> _TASK TO CARRY OUT_:
Only the lines from the one containing "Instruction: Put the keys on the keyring" through the final line below belong in the output, copied exactly and without pictures.

= Beginning of Section =

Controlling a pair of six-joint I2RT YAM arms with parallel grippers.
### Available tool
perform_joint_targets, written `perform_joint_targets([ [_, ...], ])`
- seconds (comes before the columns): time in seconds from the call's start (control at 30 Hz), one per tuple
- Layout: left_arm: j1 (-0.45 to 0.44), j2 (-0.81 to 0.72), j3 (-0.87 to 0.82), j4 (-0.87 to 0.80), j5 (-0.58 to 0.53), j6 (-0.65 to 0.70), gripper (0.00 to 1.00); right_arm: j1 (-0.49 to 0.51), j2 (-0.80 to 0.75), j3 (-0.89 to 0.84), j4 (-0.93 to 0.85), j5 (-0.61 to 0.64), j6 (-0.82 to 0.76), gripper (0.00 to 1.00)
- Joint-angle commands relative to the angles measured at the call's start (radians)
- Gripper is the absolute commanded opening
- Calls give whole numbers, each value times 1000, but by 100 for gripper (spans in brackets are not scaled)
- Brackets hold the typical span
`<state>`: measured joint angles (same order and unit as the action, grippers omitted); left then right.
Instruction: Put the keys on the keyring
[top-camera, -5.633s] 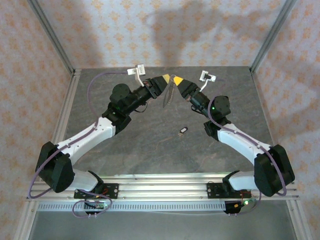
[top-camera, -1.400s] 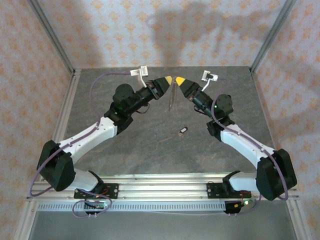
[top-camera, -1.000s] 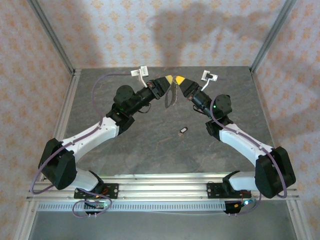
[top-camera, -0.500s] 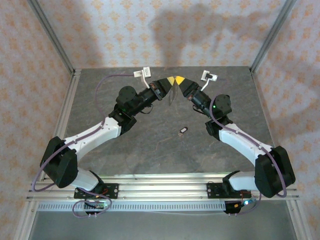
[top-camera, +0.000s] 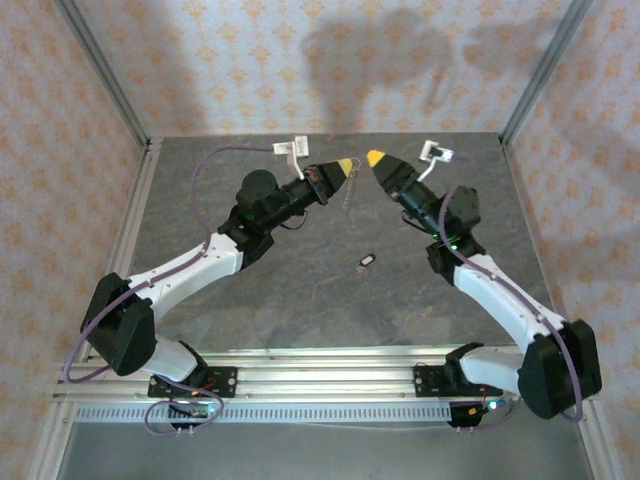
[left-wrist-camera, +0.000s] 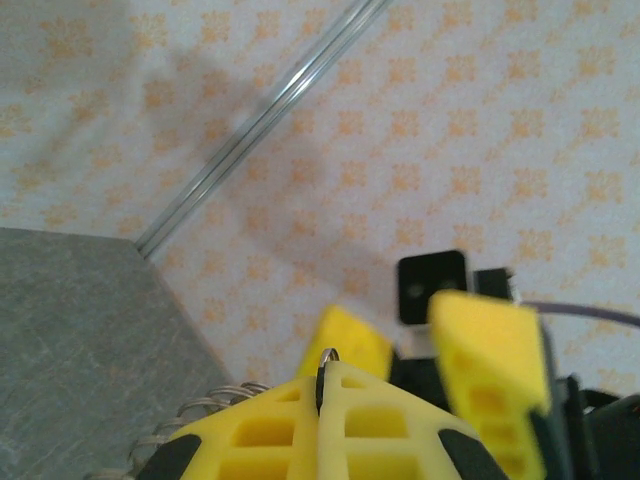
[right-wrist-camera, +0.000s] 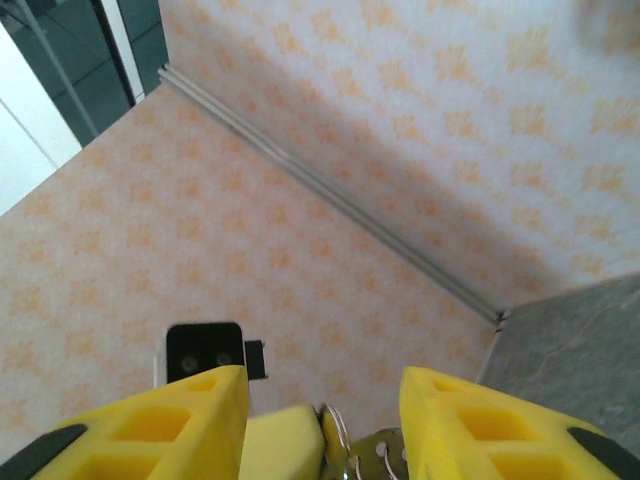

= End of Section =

> _EXERCISE ANSWER_:
Instruction: Put the keys on the keyring
[top-camera, -5.633s] 
[top-camera, -1.400s] 
[top-camera, -1.000s] 
[top-camera, -0.500s] 
[top-camera, +0.000s] 
[left-wrist-camera, +0.000s] 
[right-wrist-camera, +0.000s] 

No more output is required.